Laboratoire de Physique Théorique et Modélisation, <a href="https://ror.org/043htjv09">CY Cergy Paris Université</a>, CNRS, F-95302 Cergy-Pontoise, France.
Phys Rev Lett. 2024 Jul 5;133(1):010602. doi: 10.1103/PhysRevLett.133.010602.
We present a novel classical algorithm designed to learn the stabilizer group-namely, the group of Pauli strings for which a state is a ±1 eigenvector-of a given matrix product state (MPS). The algorithm is based on a clever and theoretically grounded biased sampling in the Pauli (or Bell) basis. Its output is a set of independent stabilizer generators whose total number is directly associated with the stabilizer nullity, notably a well-established nonstabilizer monotone.
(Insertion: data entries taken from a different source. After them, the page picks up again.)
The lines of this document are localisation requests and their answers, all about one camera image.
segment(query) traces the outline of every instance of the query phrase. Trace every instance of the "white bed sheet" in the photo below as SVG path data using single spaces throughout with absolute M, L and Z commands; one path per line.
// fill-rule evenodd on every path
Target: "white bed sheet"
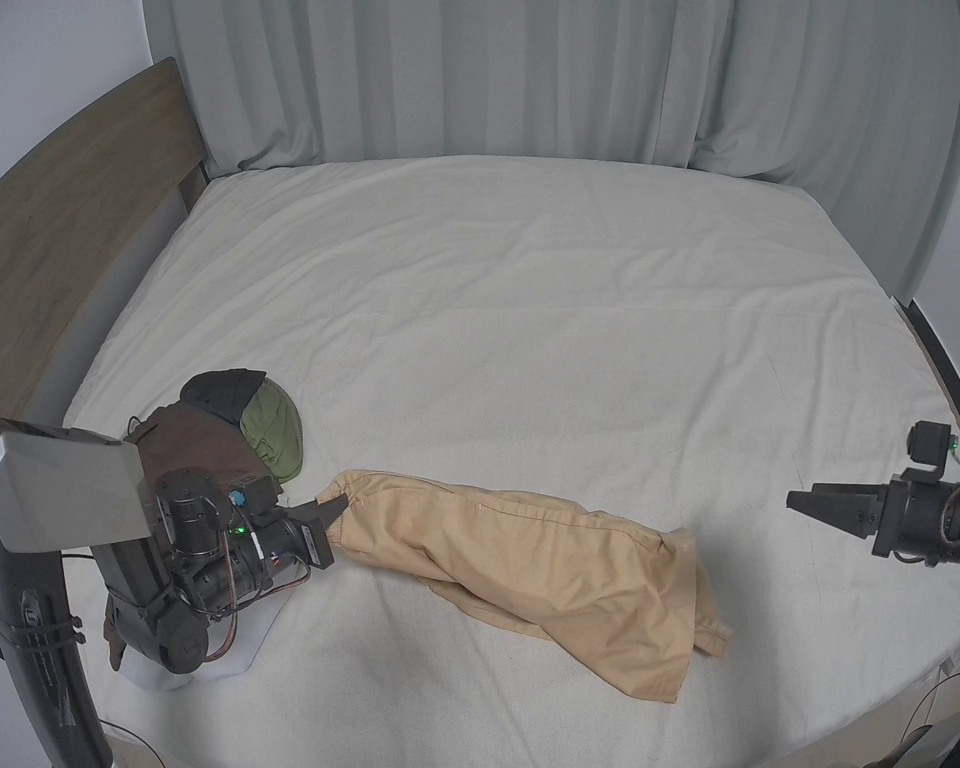
M 893 305 L 798 190 L 494 157 L 216 180 L 67 422 L 119 435 L 193 374 L 241 366 L 301 408 L 293 503 L 374 468 L 685 526 L 737 635 L 723 660 L 694 655 L 676 705 L 640 702 L 340 558 L 240 677 L 148 693 L 87 643 L 102 716 L 198 768 L 742 766 L 960 641 L 960 568 L 874 558 L 783 506 L 816 481 L 886 481 L 915 420 L 952 421 Z M 97 574 L 68 572 L 95 625 Z

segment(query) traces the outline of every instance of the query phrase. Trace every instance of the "barcode sticker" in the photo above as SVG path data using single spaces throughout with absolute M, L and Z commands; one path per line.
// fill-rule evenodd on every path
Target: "barcode sticker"
M 303 540 L 306 541 L 306 548 L 310 550 L 311 562 L 313 565 L 320 567 L 320 555 L 317 554 L 317 544 L 313 541 L 313 534 L 305 525 L 302 525 L 300 529 L 303 532 Z

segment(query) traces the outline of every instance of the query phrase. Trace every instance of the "wall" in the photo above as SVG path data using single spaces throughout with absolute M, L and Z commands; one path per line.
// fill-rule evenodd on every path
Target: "wall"
M 960 187 L 914 301 L 960 371 Z
M 94 99 L 150 66 L 140 0 L 0 0 L 0 175 Z M 91 640 L 97 616 L 87 616 Z M 0 663 L 5 768 L 49 768 Z

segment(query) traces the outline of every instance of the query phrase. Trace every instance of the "curtain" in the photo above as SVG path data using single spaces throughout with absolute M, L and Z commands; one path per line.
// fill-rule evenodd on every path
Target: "curtain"
M 211 176 L 459 154 L 805 189 L 909 300 L 960 175 L 958 0 L 144 0 Z

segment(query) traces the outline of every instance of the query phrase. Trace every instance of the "bed frame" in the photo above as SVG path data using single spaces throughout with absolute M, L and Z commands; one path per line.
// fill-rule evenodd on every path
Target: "bed frame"
M 0 416 L 59 425 L 206 186 L 173 59 L 72 117 L 0 178 Z
We benchmark our method on T-doped states randomly scrambled via Clifford unitary dynamics, demonstrating very accurate estimates up to highly entangled MPS with bond dimension χ∼10^{3}. Our method, thanks to a very favorable scaling O(χ^{3}), represents the first effective approach to obtain a genuine magic monotone for MPS, enabling systematic investigations of quantum many-body physics out of equilibrium.
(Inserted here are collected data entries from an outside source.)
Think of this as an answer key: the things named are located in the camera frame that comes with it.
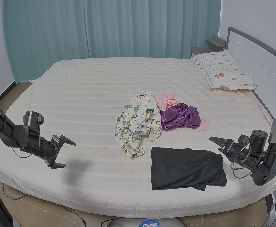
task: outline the pillow
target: pillow
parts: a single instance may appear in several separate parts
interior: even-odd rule
[[[240,67],[227,50],[192,57],[206,76],[210,87],[227,90],[256,88],[257,83]]]

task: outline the headboard
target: headboard
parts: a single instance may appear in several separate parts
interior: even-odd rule
[[[276,50],[232,27],[229,27],[226,49],[258,84],[255,96],[272,118],[276,118]]]

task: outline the blue logo sticker
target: blue logo sticker
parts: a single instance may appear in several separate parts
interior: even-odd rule
[[[139,227],[161,227],[161,225],[159,224],[159,222],[155,221],[155,220],[145,220],[143,221]]]

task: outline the black cloth
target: black cloth
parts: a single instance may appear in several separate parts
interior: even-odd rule
[[[207,150],[152,147],[152,189],[226,186],[223,158]]]

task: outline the bed sheet
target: bed sheet
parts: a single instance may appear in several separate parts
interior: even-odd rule
[[[155,95],[174,91],[180,102],[196,107],[211,126],[202,133],[191,128],[163,131],[152,143],[143,136],[145,155],[130,160],[115,141],[115,119],[129,99],[147,90]],[[6,115],[22,125],[28,110],[44,116],[41,136],[50,140],[53,134],[63,134],[77,144],[64,144],[56,161],[66,167],[52,170],[38,157],[17,157],[0,140],[0,181],[40,199],[96,214],[170,218],[241,208],[276,190],[276,177],[261,187],[250,176],[236,179],[224,155],[226,187],[152,190],[152,146],[220,153],[208,140],[210,136],[237,140],[254,129],[270,132],[251,91],[209,88],[191,59],[60,61],[27,89]],[[244,169],[237,174],[247,172]]]

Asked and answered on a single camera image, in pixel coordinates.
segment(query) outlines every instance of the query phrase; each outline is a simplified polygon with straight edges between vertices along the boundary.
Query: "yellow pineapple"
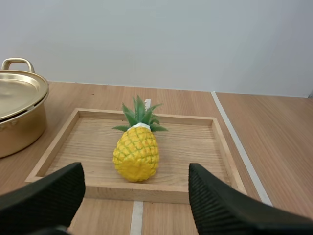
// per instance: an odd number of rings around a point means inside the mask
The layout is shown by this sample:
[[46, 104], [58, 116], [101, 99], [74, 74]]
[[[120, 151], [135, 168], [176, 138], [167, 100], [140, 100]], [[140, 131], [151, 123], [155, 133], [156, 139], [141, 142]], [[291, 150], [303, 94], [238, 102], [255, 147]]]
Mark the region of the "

我们提出了一种新颖的经典算法,旨在学习给定矩阵乘积态(MPS)的稳定器群,即状态为±1本征向量的泡利字符串群。该算法基于泡利(或贝尔)基下巧妙且有理论依据的有偏采样。其输出是一组独立的稳定器生成元,其总数与稳定器零度直接相关,特别是一种成熟的非稳定器单调量。我们通过克利福德幺正动力学对随机加扰的T掺杂态进行方法基准测试,证明对于高达具有键维度χ∼10³的高度纠缠MPS,估计非常准确。我们的方法由于具有非常有利的O(χ³)缩放比例,代表了获得MPS真正魔法单调量的第一种有效方法,能够对非平衡态的量子多体物理进行系统研究。